[Data entries]
/---

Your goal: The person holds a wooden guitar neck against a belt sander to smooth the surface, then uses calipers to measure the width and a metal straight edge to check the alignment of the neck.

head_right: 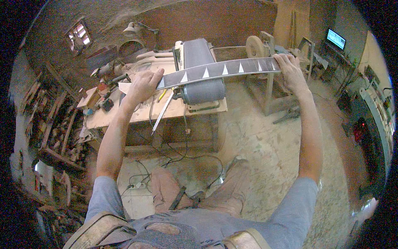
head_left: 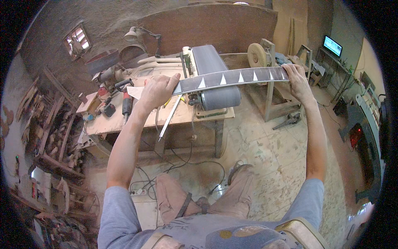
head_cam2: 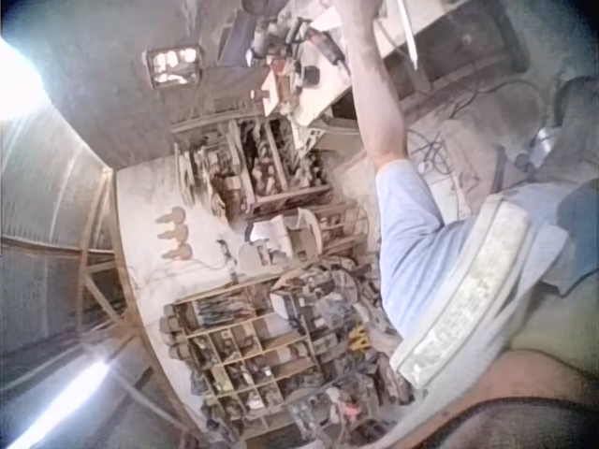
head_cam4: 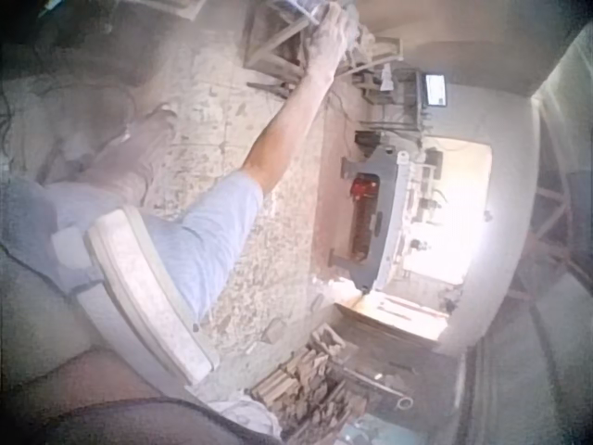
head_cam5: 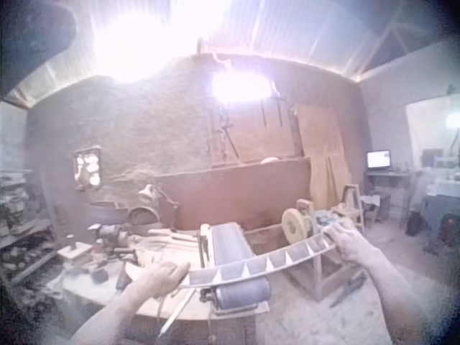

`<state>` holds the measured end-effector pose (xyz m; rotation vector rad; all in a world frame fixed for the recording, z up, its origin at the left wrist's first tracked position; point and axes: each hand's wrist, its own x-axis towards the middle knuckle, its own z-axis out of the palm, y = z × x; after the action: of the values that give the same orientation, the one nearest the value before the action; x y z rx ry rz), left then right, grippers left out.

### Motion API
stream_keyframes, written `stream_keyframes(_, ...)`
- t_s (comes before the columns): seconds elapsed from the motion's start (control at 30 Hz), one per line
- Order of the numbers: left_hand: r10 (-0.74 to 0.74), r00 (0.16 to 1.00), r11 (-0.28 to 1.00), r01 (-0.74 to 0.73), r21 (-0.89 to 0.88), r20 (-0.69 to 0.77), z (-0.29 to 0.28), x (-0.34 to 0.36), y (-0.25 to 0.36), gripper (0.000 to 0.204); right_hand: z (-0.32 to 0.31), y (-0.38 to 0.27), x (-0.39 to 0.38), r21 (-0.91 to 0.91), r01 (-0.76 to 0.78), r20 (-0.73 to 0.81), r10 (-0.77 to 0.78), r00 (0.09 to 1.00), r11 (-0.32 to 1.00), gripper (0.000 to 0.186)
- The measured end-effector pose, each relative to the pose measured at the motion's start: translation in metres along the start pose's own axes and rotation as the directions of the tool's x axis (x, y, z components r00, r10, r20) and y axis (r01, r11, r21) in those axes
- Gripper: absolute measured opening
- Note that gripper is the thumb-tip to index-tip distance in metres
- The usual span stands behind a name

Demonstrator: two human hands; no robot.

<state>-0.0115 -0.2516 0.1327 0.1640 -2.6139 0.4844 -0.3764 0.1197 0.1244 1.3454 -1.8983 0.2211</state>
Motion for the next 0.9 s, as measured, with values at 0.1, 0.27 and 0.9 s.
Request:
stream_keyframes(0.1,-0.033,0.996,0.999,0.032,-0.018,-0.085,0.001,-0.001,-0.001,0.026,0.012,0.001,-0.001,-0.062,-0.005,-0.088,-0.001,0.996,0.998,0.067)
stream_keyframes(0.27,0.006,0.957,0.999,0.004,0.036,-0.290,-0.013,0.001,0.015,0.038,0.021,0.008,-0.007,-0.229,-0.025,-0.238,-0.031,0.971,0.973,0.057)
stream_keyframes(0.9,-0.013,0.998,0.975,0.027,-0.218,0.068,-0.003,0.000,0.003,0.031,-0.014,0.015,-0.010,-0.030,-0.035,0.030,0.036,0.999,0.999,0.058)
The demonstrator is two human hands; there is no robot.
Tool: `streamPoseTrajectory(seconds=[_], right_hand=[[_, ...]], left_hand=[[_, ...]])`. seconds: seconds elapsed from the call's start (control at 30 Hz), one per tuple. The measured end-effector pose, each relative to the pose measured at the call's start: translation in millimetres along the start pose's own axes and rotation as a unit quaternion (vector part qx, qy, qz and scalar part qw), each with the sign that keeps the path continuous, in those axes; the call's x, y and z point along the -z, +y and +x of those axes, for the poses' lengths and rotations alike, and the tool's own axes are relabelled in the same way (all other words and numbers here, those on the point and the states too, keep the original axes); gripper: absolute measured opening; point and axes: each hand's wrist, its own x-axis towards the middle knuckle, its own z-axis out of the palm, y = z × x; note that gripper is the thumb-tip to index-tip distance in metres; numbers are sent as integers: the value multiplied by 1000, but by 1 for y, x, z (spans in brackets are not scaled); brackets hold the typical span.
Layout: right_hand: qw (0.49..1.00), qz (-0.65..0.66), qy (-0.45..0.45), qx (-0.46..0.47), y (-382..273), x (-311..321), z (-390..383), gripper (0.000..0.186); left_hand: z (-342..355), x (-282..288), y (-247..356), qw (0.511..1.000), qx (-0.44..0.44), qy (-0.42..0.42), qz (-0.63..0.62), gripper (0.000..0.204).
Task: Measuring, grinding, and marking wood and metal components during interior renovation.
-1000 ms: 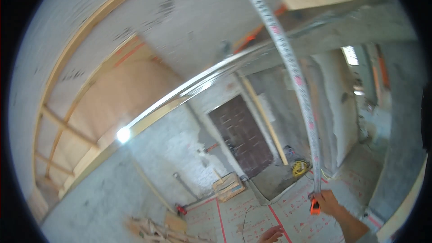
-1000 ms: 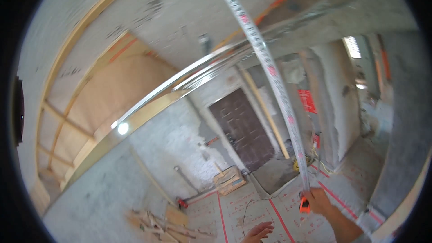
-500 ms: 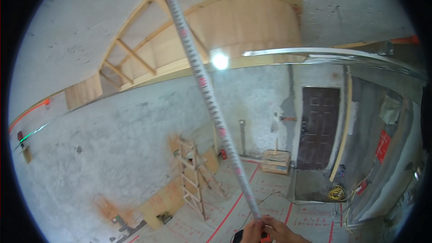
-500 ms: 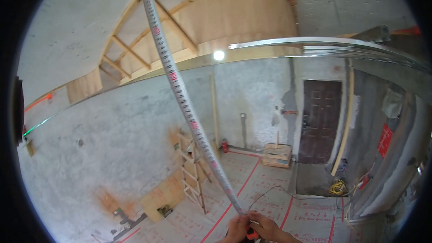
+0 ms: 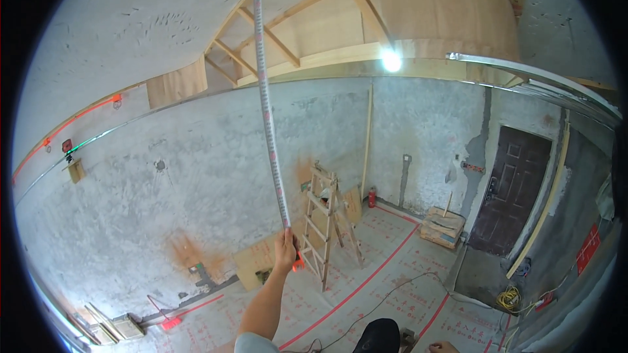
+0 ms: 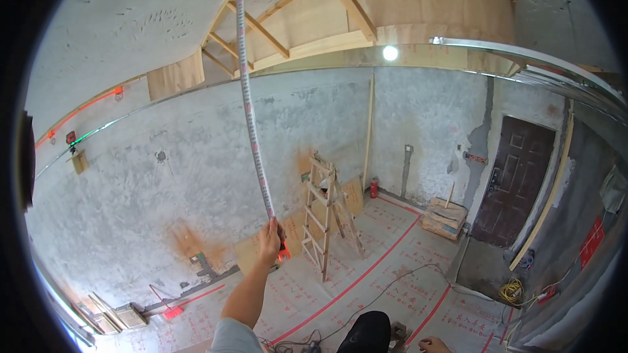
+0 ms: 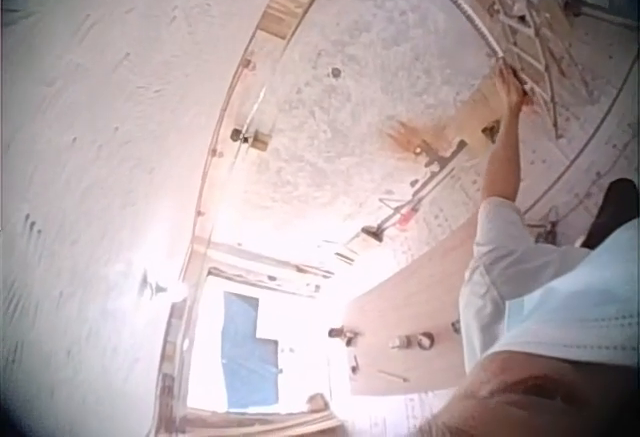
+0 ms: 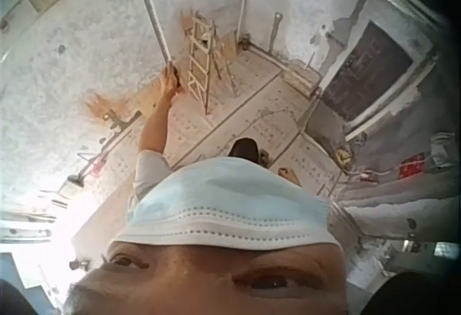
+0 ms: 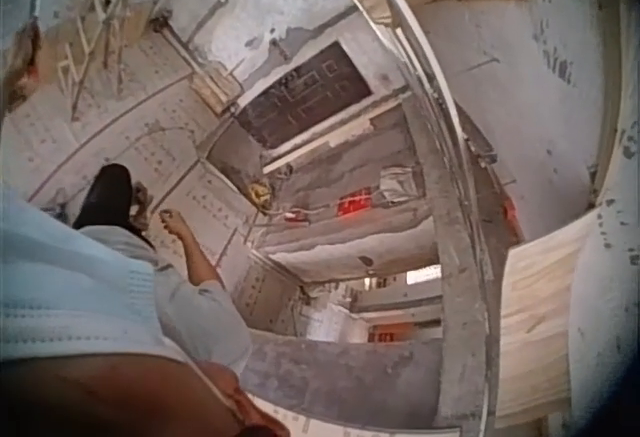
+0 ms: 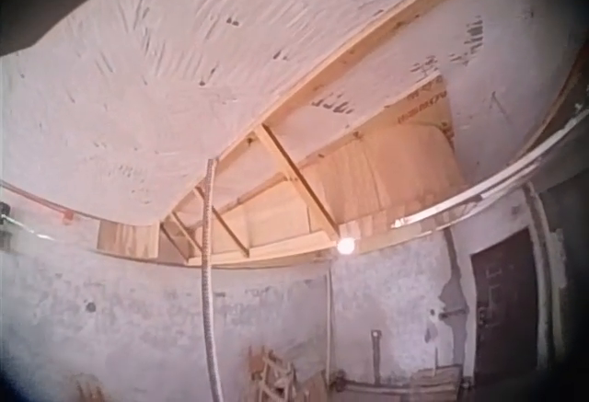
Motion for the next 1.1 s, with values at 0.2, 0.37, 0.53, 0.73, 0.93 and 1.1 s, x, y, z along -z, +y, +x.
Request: streamPoseTrajectory(seconds=[0.2,0.37,0.53,0.73,0.93,1.1], right_hand=[[999,34,33,4,38,-11,5,37],[998,38,42,-4,38,-6,24,35],[999,0,26,33,27,-4,53,34],[967,-150,196,65,90,-59,98,40],[963,-168,183,104,200,-65,171,56],[993,118,-21,-17,251,-41,173,54]], left_hand=[[31,-2,-6,998,25,-17,-49,48],[39,-6,-11,999,13,-19,-47,49],[48,-4,-15,1000,5,-6,-27,53],[51,-16,-14,993,63,-50,-87,60],[65,23,-23,997,69,4,-37,69],[84,21,-28,996,62,-20,-64,65]])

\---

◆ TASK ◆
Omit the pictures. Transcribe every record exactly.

◆ RESPONSE ◆
Your goal: The person holds a wooden guitar neck against a belt sander to smooth the surface, then uses calipers to measure the width and a metal straight edge to check the alignment of the neck.

head_right: 
head_left: 
head_cam2: 
head_cam4: 
head_cam5: 

`<state>` holds the measured end-effector pose (xyz m; rotation vector rad; all in a world frame fixed for the recording, z up, its origin at the left wrist's first tracked position; point and axes: each hand's wrist, its own x-axis towards the middle knuckle, its own z-axis out of the palm, y = z × x; after the action: of the values that give the same orientation, the one nearest the value before the action; x y z rx ry rz), left then right, grippers left out.

### Motion API
stream_keyframes, written `stream_keyframes(_, ...)`
- t_s (comes before the columns): seconds elapsed from the motion's start (control at 30 Hz), one per line
- Order of the numbers: left_hand: r10 (-0.74 to 0.74), r00 (0.16 to 1.00), r11 (-0.28 to 1.00), r01 (-0.74 to 0.73), r21 (-0.89 to 0.88), r20 (-0.69 to 0.77), z (-0.29 to 0.28), x (-0.34 to 0.36), y (-0.25 to 0.36), gripper (0.000 to 0.204); right_hand: z (-0.32 to 0.31), y (-0.38 to 0.27), x (-0.39 to 0.38), r21 (-0.91 to 0.91), r01 (-0.76 to 0.78), r20 (-0.73 to 0.81), r10 (-0.77 to 0.78), r00 (0.09 to 1.00), r11 (-0.32 to 1.00), gripper (0.000 to 0.186)
- The measured end-effector pose, each relative to the pose measured at the motion's start: translation in metres along the start pose's own axes and rotation as the directions of the tool's x axis (x, y, z components r00, r10, r20) and y axis (r01, r11, r21) in those axes
- Gripper: absolute measured opening
- Note that gripper is the thumb-tip to index-tip distance in metres
- The usual span stands behind a name

Demonstrator: two human hands; no robot.

<state>-0.0115 -0.2516 0.1327 0.1640 -2.6139 0.4844 -0.3764 0.1197 0.1244 1.3454 -1.8983 0.2211</state>
Motion for the next 0.9 s, as measured, with values at 0.1, 0.27 and 0.9 s.
Request:
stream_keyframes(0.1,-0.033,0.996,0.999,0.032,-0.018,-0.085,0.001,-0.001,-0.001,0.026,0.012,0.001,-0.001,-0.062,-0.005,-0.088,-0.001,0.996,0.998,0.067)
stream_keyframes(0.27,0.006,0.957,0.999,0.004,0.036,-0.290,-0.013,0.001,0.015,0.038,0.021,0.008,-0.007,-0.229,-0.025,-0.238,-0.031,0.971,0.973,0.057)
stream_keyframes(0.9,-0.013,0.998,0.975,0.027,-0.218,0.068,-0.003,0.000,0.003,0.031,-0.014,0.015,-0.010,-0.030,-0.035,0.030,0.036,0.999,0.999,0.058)
The demonstrator is two human hands; there is no robot.
Tool: `streamPoseTrajectory(seconds=[_], right_hand=[[_, ...]], left_hand=[[_, ...]])`. seconds: seconds elapsed from the call's start (control at 30 Hz), one per tuple. The measured end-effector pose, each relative to the pose measured at the call's start: translation in millimetres along the start pose's own axes and rotation as a unit quaternion (vector part qx, qy, qz and scalar part qw), each with the sign that keeps the path continuous, in those axes; the call's x, y and z point along the -z, +y and +x of those axes, for the poses' lengths and rotations alike, and the tool's own axes are relabelled in the same way (all other words and numbers here, those on the point and the states too, keep the original axes); gripper: absolute measured opening; point and axes: each hand's wrist, its own x-axis towards the middle knuckle, its own z-axis out of the palm, y = z × x; note that gripper is the thumb-tip to index-tip distance in metres; numbers are sent as integers: the value multiplied by 1000, but by 1 for y, x, z (spans in brackets are not scaled); brackets hold the typical span.
Layout: right_hand: qw (0.49..1.00), qz (-0.65..0.66), qy (-0.45..0.45), qx (-0.46..0.47), y (-382..273), x (-311..321), z (-390..383), gripper (0.000..0.186); left_hand: z (-342..355), x (-282..288), y (-247..356), qw (0.511..1.000), qx (-0.44..0.44), qy (-0.42..0.42), qz (-0.63..0.62), gripper (0.000..0.204).
Task: Measuring, grinding, and marking wood and metal components during interior renovation.
-1000 ms: 
-1000 ms: 
-500 ms: 
-500 ms: 
+0 ms: 
+0 ms: 
+0 ms: 
+0 ms: 
+0 ms: 
+0 ms: 
Motion for the next 1.1 s, with values at 0.2, 0.37, 0.53, 0.73, 0.93 and 1.1 s, x, y, z along -z, +y, +x.
Request: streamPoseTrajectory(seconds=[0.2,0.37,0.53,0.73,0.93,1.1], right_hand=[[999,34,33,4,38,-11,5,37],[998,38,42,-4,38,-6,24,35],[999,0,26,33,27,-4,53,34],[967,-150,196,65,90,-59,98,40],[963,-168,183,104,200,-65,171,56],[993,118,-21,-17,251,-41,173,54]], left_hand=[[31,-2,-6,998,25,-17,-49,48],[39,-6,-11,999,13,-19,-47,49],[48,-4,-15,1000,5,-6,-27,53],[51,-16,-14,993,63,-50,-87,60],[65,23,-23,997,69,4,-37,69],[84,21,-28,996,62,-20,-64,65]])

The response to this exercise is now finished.